**Directions**:
Lines in which "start" appears should be pulled from the data below.

-*-*-

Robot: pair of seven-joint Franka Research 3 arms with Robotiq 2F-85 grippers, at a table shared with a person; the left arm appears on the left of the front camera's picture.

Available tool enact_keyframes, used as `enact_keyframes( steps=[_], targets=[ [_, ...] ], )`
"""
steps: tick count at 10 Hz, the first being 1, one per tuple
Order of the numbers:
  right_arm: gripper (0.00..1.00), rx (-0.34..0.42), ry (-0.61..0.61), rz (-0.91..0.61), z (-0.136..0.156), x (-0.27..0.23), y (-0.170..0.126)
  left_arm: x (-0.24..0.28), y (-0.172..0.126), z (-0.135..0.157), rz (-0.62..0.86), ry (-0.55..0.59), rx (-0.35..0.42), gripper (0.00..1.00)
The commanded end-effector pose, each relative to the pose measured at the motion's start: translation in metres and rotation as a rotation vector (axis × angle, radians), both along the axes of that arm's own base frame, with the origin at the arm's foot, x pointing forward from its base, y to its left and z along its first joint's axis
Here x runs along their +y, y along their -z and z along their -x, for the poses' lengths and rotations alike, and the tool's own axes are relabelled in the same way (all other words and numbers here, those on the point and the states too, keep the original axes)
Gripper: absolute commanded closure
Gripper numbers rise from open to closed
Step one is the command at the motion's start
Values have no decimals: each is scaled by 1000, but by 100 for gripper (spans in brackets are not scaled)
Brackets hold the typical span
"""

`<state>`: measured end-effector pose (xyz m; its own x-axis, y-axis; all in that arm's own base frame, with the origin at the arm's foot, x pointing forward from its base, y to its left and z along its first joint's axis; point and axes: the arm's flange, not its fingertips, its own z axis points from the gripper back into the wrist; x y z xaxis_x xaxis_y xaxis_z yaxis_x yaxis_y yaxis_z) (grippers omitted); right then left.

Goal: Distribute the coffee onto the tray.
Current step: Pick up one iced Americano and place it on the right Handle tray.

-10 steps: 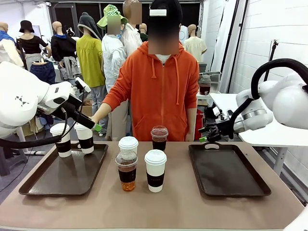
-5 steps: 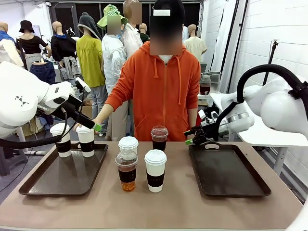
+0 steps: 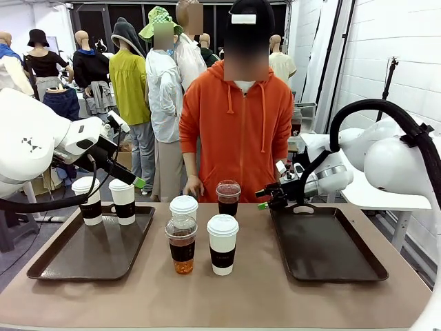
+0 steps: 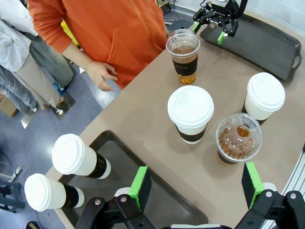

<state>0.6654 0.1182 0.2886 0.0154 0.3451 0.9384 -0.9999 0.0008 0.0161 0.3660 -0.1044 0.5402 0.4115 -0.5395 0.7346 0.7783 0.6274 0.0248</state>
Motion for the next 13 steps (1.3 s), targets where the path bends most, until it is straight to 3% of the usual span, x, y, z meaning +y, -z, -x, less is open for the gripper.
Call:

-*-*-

**Exercise output**:
The commanded end-effector pose, each relative to the pose measured at the motion's start: translation in metres and rotation as a rotation vector (axis × angle, radians), both along the axes of that arm's own base frame, with the origin at the arm's foot, x pointing forward from its base, y to its left and z along its first joint's axis
Step one is the command at the motion's start

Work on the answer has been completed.